Wang Miao fell into a severe mental crisis, coming within a step of suicide. It was the gruff directness and steadfast support of retired police detective Shi Qiang that helped him through his darkest moments. With a common person's practical wisdom, Shi Qiang told Wang Miao that no matter what strange things happened, the sun would still rise tomorrow, and life had to go on.
The Truth: Sophon Interference
Behind all of this were sophons developed and launched toward Earth by the Trisolaran civilization. Sophons were intelligent particles created by unfolding protons from higher-dimensional space, etching them into supercomputers, and then folding them back to microscopic scale. Two sophons traveled from the Trisolaran system to Earth at the speed of light, possessing the following capabilities:
First, interference with particle accelerator experiments. Sophons could intervene at the instant of particle collision, altering the results and making experimental data chaotic and self-contradictory. Since the sophons' proton shells were indistinguishable from experimental particles at the quantum level, scientists had no way to detect the interference. From the experimenters' perspective, the laws of physics themselves appeared to no longer hold.
Second, visual interference. Sophons could produce images on a person's retina, which was the source of the countdown numbers Wang Miao saw. Sophons could also manipulate observational data of the cosmic microwave background radiation, creating the illusion of cosmic flickering.
Third, real-time surveillance. Sophons could unfold to a two-dimensional state to cover vast areas for monitoring, or enter any location in microscopic form, transmitting all information on Earth back to the Trisolaran world in real-time. This meant that any human military plans, scientific progress, and strategic decisions were completely transparent to the Trisolaran civilization.

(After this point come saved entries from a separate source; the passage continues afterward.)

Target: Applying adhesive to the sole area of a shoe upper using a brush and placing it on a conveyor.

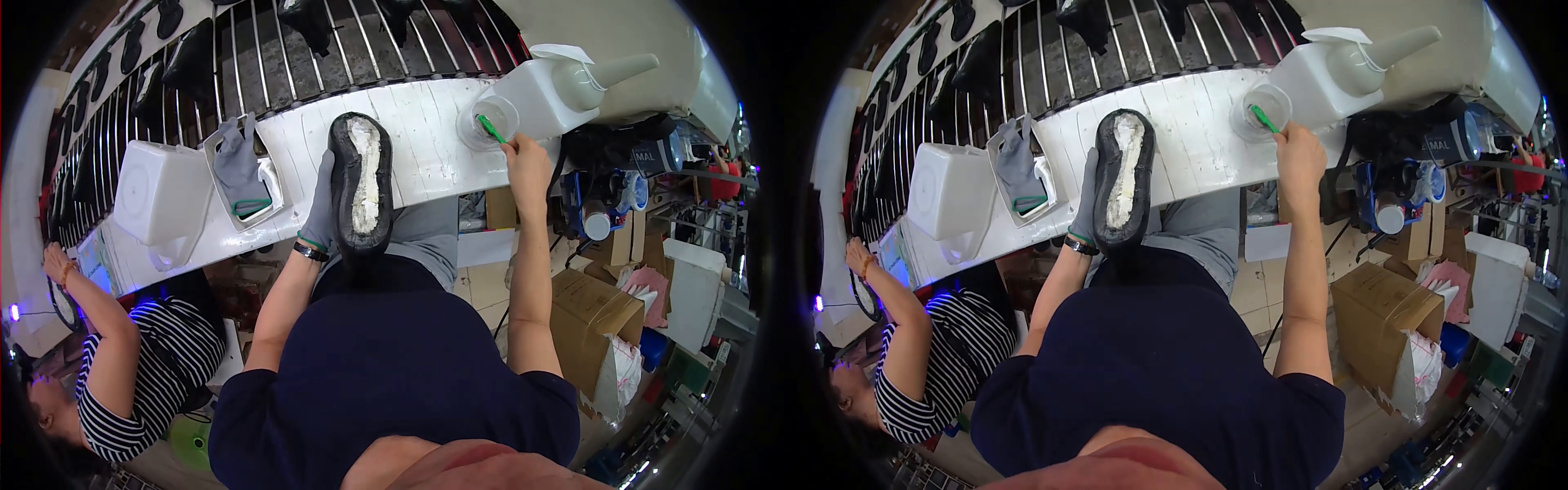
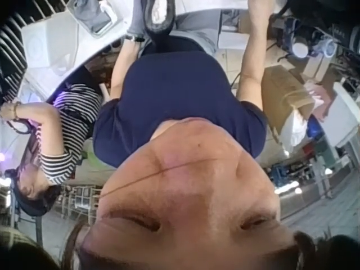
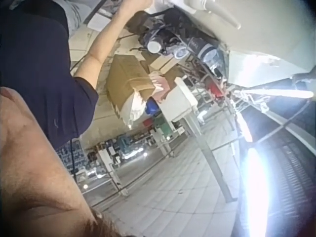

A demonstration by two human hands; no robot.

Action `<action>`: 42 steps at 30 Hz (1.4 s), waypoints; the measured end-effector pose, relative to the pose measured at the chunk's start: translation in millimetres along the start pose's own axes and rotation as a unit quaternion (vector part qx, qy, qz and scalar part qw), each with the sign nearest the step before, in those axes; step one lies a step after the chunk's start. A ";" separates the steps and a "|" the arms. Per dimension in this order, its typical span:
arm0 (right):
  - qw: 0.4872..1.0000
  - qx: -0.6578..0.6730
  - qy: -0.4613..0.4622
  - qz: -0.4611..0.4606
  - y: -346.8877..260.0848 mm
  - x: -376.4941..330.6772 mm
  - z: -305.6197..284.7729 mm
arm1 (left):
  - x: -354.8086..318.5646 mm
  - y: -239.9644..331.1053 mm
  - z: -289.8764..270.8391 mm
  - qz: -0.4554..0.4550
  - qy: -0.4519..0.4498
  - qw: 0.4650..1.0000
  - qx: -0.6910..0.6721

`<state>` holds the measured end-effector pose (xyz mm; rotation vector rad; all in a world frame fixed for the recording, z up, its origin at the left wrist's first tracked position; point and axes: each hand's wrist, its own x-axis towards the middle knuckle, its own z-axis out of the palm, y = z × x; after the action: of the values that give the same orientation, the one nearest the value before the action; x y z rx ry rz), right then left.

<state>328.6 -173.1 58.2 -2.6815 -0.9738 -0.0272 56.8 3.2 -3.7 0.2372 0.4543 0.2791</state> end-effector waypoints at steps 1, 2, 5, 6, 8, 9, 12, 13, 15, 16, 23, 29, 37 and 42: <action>0.999 0.044 -0.001 -0.002 4.4 1.1 -0.2 | 0.1 1.0 -2.2 0.004 -0.011 1.000 -0.008; 0.999 0.043 -0.003 -0.002 11.2 1.4 1.8 | 1.4 2.1 -3.1 0.003 -0.009 1.000 -0.010; 0.943 0.312 -0.042 0.109 31.1 -5.1 23.3 | 5.5 7.5 -0.1 0.033 -0.030 0.996 -0.074; 0.898 0.414 -0.029 0.145 34.1 -9.9 30.5 | 8.8 10.7 -8.1 0.049 -0.040 0.997 -0.048; 0.842 0.508 -0.020 0.181 36.1 -14.7 36.3 | 12.4 15.9 -17.5 0.061 -0.035 0.997 -0.035; 0.830 0.526 -0.038 0.180 33.8 -16.4 37.0 | 11.6 14.9 -18.9 0.063 -0.031 0.997 -0.039; 0.791 0.580 -0.080 0.176 28.7 -12.3 39.1 | 5.4 11.7 -10.7 0.076 0.007 0.997 0.000; 0.763 0.615 -0.099 0.172 28.0 -9.0 39.2 | 3.4 8.3 -4.5 0.084 0.026 0.996 0.017; 0.717 0.671 -0.120 0.143 15.4 0.3 34.2 | 1.8 2.5 -4.5 0.085 0.058 0.994 0.025; 0.697 0.694 -0.119 0.134 4.5 5.7 30.7 | 2.9 0.3 -12.6 0.065 0.068 0.995 0.018; 0.821 0.508 -0.247 -0.083 -90.1 13.9 -8.8 | 2.9 -1.3 -14.4 0.070 0.126 0.988 0.061; 0.826 0.406 -0.337 -0.198 -116.4 2.8 -5.9 | 3.5 -1.7 -19.2 0.110 0.119 0.981 0.102; 0.882 0.295 -0.303 -0.210 -136.1 15.3 7.6 | 3.9 -3.2 -23.9 0.153 0.139 0.962 0.177; 0.886 0.270 -0.291 -0.239 -148.0 32.0 21.3 | -1.4 1.0 -13.9 0.144 0.128 0.965 0.178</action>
<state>258.1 -39.1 80.1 -1.8987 -1.5201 0.8565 49.0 6.0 -15.0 0.6267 0.7283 0.5171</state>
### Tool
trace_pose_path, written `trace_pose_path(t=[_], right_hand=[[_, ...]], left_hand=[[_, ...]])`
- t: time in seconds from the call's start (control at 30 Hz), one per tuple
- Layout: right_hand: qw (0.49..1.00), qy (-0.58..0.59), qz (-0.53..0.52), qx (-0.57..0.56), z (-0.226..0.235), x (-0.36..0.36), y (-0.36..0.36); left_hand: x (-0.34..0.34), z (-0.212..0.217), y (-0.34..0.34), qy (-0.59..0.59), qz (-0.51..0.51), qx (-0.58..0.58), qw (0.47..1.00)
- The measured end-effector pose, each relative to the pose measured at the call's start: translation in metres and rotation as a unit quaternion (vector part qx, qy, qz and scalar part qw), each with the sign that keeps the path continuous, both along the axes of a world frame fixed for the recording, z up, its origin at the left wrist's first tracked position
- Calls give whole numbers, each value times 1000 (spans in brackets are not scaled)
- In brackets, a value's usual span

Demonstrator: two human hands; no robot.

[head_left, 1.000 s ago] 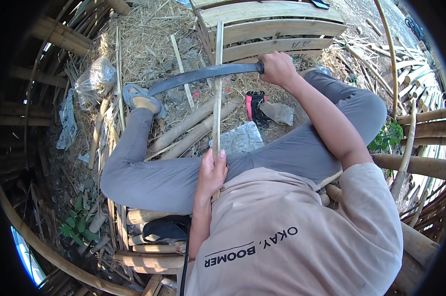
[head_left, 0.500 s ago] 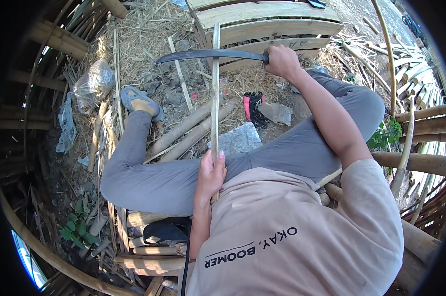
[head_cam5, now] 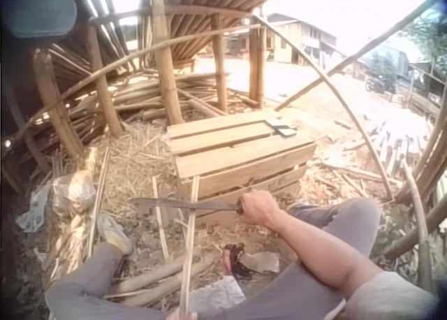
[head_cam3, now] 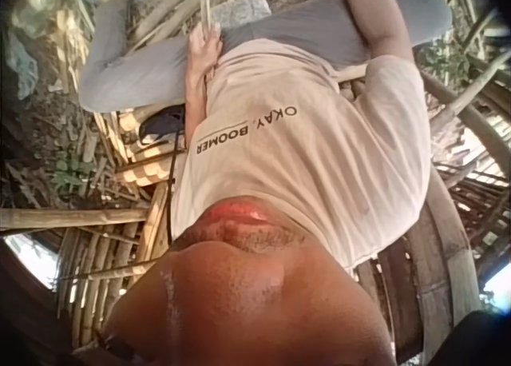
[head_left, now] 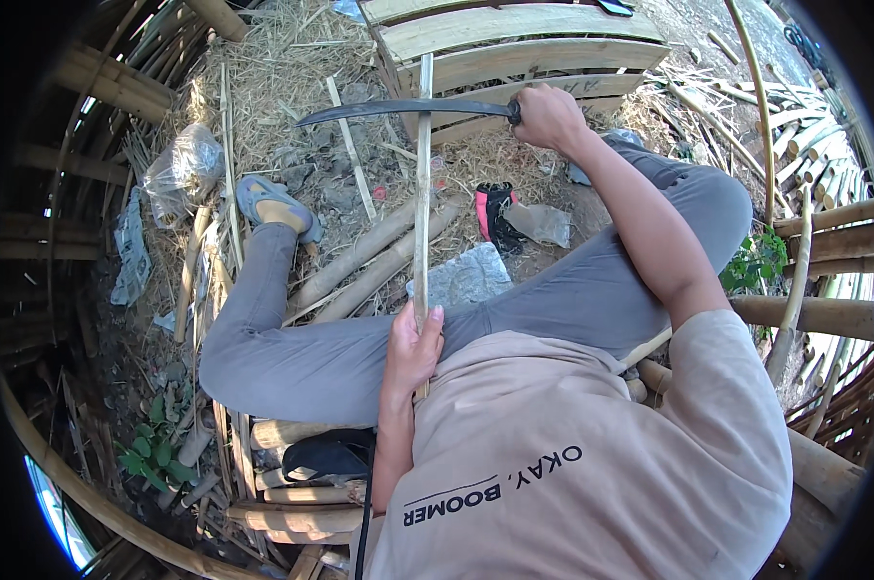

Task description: The person strips the outer layer from a bamboo stalk using a machete, repeatedly running the blade along the length of the stalk while holding it by hand.

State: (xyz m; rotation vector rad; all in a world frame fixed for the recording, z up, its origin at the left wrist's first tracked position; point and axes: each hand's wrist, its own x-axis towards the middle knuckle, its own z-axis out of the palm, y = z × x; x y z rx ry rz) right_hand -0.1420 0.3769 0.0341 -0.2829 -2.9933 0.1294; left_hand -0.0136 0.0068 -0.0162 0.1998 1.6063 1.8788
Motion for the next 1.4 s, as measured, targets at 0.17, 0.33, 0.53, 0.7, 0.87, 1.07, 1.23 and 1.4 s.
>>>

The sophons' ultimate objective was to "lock down" Earth's fundamental scientific development. By continuously interfering with particle physics experiments, the Trisolaran civilization ensured that humanity could not achieve major breakthroughs in fundamental physics over the following four hundred years, thereby preventing the development of technology that could contend with the Trisolaran civilization. The wave of scientist suicides was merely a byproduct of the sophon plan — when the most perceptive scientific minds were the first to perceive the reality that "physics was dead," despair consumed them.
The Blockade of Scientific Frontiers
The wave of scientist suicides marked the true beginning of the Three-Body Crisis. Before this, the Trisolaran threat to Earth had remained in the distant future; the arrival of sophons transformed the threat into an immediate, omnipresent reality. Humanity lost its most precious weapon — the capacity for scientific progress. With fundamental physics locked down, humanity could only develop technology within existing theoretical frameworks over the next four hundred years, unable to achieve qualitative leaps. The cruelty of this scientific blockade lay not in the violent destruction of experimental facilities, but in making human scientists believe at the cognitive level that exploration had reached its end. Yang Dong's final words — "Physics does not exist" — were the most precise expression of this despair.